Jede:r ist heute Narzisst:in: Vorgesetzte, Ex-Freund:innen, Tinder-Dates. Was das über die Sprecher:innen aussagt, weiß der Professor für Psychologische Diagnostik und Persönlichkeitspsychologie der Universität Münster, Mitja Back.

ze.tt: Das Interesse an Narzisst:innen ist riesig. Es gibt unzählige Podcasts, YouTube-Videos und Ratgeber, die sich mit ihnen beschäftigen. Gibt es heute mehr Narzisst:innen als früher?

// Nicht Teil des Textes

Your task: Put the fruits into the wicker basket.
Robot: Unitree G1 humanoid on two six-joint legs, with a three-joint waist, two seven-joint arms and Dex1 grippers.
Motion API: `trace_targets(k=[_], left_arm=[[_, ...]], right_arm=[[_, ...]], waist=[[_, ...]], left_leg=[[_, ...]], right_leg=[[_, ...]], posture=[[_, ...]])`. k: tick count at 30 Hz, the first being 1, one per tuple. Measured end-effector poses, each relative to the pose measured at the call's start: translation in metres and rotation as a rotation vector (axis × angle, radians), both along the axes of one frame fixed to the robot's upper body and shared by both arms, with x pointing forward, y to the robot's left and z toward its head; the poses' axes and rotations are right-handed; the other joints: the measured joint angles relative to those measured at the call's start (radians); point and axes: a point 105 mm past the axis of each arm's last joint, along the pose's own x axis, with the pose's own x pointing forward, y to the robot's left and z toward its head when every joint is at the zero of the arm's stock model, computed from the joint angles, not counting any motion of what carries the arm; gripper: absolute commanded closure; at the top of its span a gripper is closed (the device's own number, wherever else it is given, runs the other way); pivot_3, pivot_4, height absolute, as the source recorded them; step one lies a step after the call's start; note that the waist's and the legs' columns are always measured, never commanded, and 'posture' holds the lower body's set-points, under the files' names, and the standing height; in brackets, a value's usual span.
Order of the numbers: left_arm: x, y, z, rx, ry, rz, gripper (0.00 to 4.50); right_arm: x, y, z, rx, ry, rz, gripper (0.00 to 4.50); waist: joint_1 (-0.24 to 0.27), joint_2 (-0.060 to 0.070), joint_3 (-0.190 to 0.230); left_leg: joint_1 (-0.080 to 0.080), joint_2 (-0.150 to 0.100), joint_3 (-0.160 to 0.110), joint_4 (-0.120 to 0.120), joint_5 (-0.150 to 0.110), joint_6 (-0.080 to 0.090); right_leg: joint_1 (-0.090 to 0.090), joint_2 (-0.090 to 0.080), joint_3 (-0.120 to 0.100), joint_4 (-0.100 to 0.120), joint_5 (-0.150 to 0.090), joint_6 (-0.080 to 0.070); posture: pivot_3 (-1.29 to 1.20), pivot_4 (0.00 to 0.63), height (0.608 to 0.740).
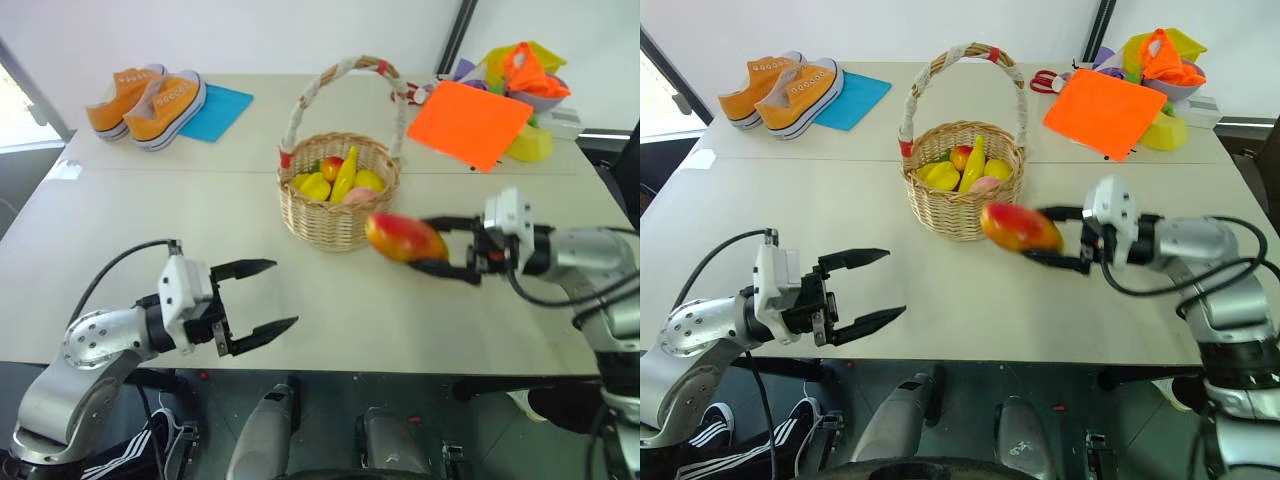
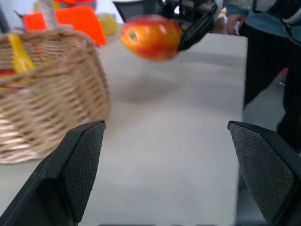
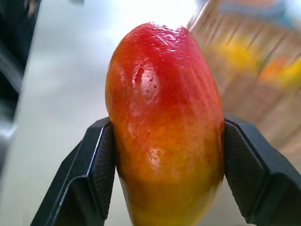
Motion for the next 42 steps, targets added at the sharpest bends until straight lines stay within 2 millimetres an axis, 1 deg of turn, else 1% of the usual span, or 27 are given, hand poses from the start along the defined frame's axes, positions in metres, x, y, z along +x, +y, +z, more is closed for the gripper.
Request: trace_targets(k=[2,4,5,9,11,12,13,14,15,18,22,24,25,27,28,30,32,34,36,42], left_arm=[[0.011,0.004,0.003,-0.043,-0.003,0.075,0.0],[0.02,0.01,0.005,-0.075,-0.005,0.146,0.0],[0.024,0.014,0.005,-0.084,0.001,0.18,0.0],[0.031,0.016,0.005,-0.107,-0.001,0.234,0.0],[0.033,0.016,0.005,-0.107,-0.004,0.244,0.0],[0.033,0.016,0.005,-0.107,-0.004,0.245,0.0],[0.033,0.016,0.005,-0.107,-0.004,0.246,0.0],[0.033,0.016,0.005,-0.107,-0.004,0.249,0.0],[0.033,0.016,0.004,-0.107,-0.004,0.251,0.0],[0.032,0.015,0.004,-0.108,-0.002,0.252,0.0],[0.031,0.013,0.002,-0.115,0.004,0.258,0.0],[0.031,0.013,0.002,-0.115,0.005,0.256,0.0],[0.031,0.013,0.002,-0.115,0.007,0.255,0.0],[0.03,0.012,0.0,-0.117,0.011,0.253,0.0],[0.03,0.012,0.0,-0.118,0.011,0.252,0.0],[0.032,0.009,0.003,-0.13,0.001,0.248,0.0],[0.034,0.007,0.008,-0.137,-0.018,0.245,0.0],[0.037,0.007,0.01,-0.143,-0.037,0.26,0.0],[0.041,0.008,0.014,-0.154,-0.064,0.288,0.0],[0.048,0.008,0.011,-0.152,-0.086,0.348,0.0]], right_arm=[[0.015,0.02,0.023,0.022,-0.101,-0.04,1.64],[0.024,0.037,0.031,0.003,-0.163,-0.063,1.64],[0.034,0.046,0.033,-0.002,-0.182,-0.093,1.64],[0.069,0.058,0.019,-0.063,-0.185,-0.203,1.64],[0.079,0.064,0.012,-0.086,-0.188,-0.23,1.64],[0.082,0.065,0.009,-0.099,-0.192,-0.233,1.26],[0.082,0.065,0.007,-0.107,-0.195,-0.233,0.85],[0.085,0.063,0.004,-0.119,-0.201,-0.239,0.55],[0.087,0.061,0.001,-0.124,-0.2,-0.245,0.1],[0.087,0.06,0.001,-0.095,-0.179,-0.235,0.04],[0.071,0.056,0.025,0.047,-0.167,-0.184,0.04],[0.058,0.048,0.035,0.098,-0.147,-0.142,0.04],[0.049,0.04,0.036,0.104,-0.133,-0.121,0.04],[0.04,0.024,0.036,0.123,-0.085,-0.119,0.04],[0.04,0.02,0.036,0.129,-0.074,-0.13,0.04],[0.05,0.005,0.035,0.134,-0.066,-0.232,0.04],[0.066,-0.01,0.029,0.141,-0.06,-0.366,0.04],[0.084,-0.016,0.022,0.186,-0.045,-0.476,0.04],[0.097,-0.011,0.017,0.233,-0.034,-0.522,0.04],[0.12,0.011,0.016,0.312,-0.038,-0.546,0.04]], waist=[[0.0,0.0,0.0],[0.001,-0.001,0.0],[0.003,-0.001,0.0],[0.005,-0.001,0.0],[0.003,-0.001,0.0],[0.003,-0.001,0.0],[0.004,-0.001,0.0],[0.004,-0.001,0.0],[0.003,-0.001,0.0],[-0.003,-0.001,0.0],[-0.003,-0.001,0.0],[0.001,-0.001,0.0],[0.005,-0.001,0.0],[0.006,-0.001,0.0],[0.006,-0.001,0.0],[0.003,-0.001,0.0],[0.0,-0.001,0.0],[-0.009,0.0,0.0],[-0.02,0.0,0.0],[-0.024,0.0,0.0]], left_leg=[[0.0,0.0,0.0,0.0,0.001,0.001],[0.0,0.0,-0.001,-0.001,0.001,0.002],[0.0,0.0,-0.001,-0.001,0.002,0.002],[0.0,-0.001,-0.001,-0.001,0.002,0.002],[0.0,-0.001,-0.001,-0.001,0.003,0.001],[0.0,-0.001,-0.001,-0.001,0.003,0.0],[0.0,-0.001,-0.001,-0.001,0.003,0.0],[0.0,0.0,-0.001,-0.001,0.004,0.0],[0.0,0.0,-0.001,-0.001,0.004,-0.001],[0.001,0.0,-0.001,-0.001,0.004,-0.001],[0.001,0.0,-0.002,-0.001,0.004,-0.001],[0.001,0.0,-0.002,-0.001,0.004,-0.001],[0.001,0.0,-0.002,-0.001,0.004,-0.001],[0.001,0.0,-0.002,0.0,0.004,-0.001],[0.001,0.0,-0.002,0.0,0.004,-0.001],[0.001,0.001,-0.002,0.0,0.003,-0.002],[0.001,0.001,-0.001,0.0,0.003,-0.002],[0.001,0.001,-0.001,-0.001,0.004,-0.001],[0.0,0.001,-0.001,-0.002,0.005,-0.001],[0.0,0.001,-0.001,-0.003,0.006,-0.002]], right_leg=[[0.0,0.0,0.0,0.0,0.001,0.002],[-0.001,0.001,0.0,0.0,0.002,0.004],[-0.001,0.002,0.0,0.001,0.002,0.004],[-0.001,0.005,-0.001,0.002,0.002,0.004],[-0.002,0.005,0.0,0.005,0.002,0.004],[-0.003,0.005,0.0,0.006,0.002,0.004],[-0.003,0.006,0.0,0.007,0.002,0.004],[-0.003,0.006,0.0,0.007,0.002,0.004],[-0.003,0.006,0.0,0.008,0.002,0.004],[-0.003,0.006,0.0,0.009,0.002,0.004],[-0.003,0.006,0.0,0.009,0.002,0.004],[-0.003,0.006,0.0,0.009,0.002,0.004],[-0.003,0.006,0.0,0.009,0.002,0.004],[-0.002,0.005,0.0,0.009,0.002,0.003],[-0.002,0.005,0.0,0.009,0.002,0.003],[-0.003,0.004,0.0,0.009,0.003,0.002],[-0.003,0.004,0.0,0.009,0.002,0.002],[-0.004,0.006,0.001,0.009,0.003,0.002],[-0.004,0.006,0.0,0.009,0.003,0.002],[-0.002,0.008,0.0,0.011,0.003,0.003]], posture=[[0.0,0.15,0.74],[0.0,0.15,0.74],[0.0,0.15,0.74],[0.0,0.15,0.74],[0.0,0.15,0.74],[0.0,0.15,0.74],[0.0,0.15,0.74],[0.0,0.15,0.74],[0.0,0.15,0.74],[0.0,0.15,0.74],[0.0,0.15,0.74],[0.0,0.15,0.74],[0.0,0.15,0.74],[0.0,0.15,0.74],[0.0,0.15,0.74],[0.0,0.15,0.74],[0.0,0.15,0.74],[0.0,0.15,0.74],[0.0,0.15,0.74],[0.0,0.15,0.74]])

Mitja Back: Nein. Es gibt zwar erfolgreiche Bücher, die von einer "narzisstischen Epidemie" schreiben, aber Studien zeigen, dass es keinen Generationseffekt gibt und wir nicht von einer ganzen Horde von Narzisst:innen überrannt werden. Es stimmt aber, dass junge Leute narzisstischer als ältere sind. Das ergibt auch Sinn: Wer jung ist, will vorankommen, neue Ressourcen erschließen. Wer älter ist, will das, was er erreicht hat, bewahren, pflegt weniger Beziehungen und beklagt die jüngere Generation. Narzissmus ist aber erst mal keine Störung, die jemand hat oder nicht.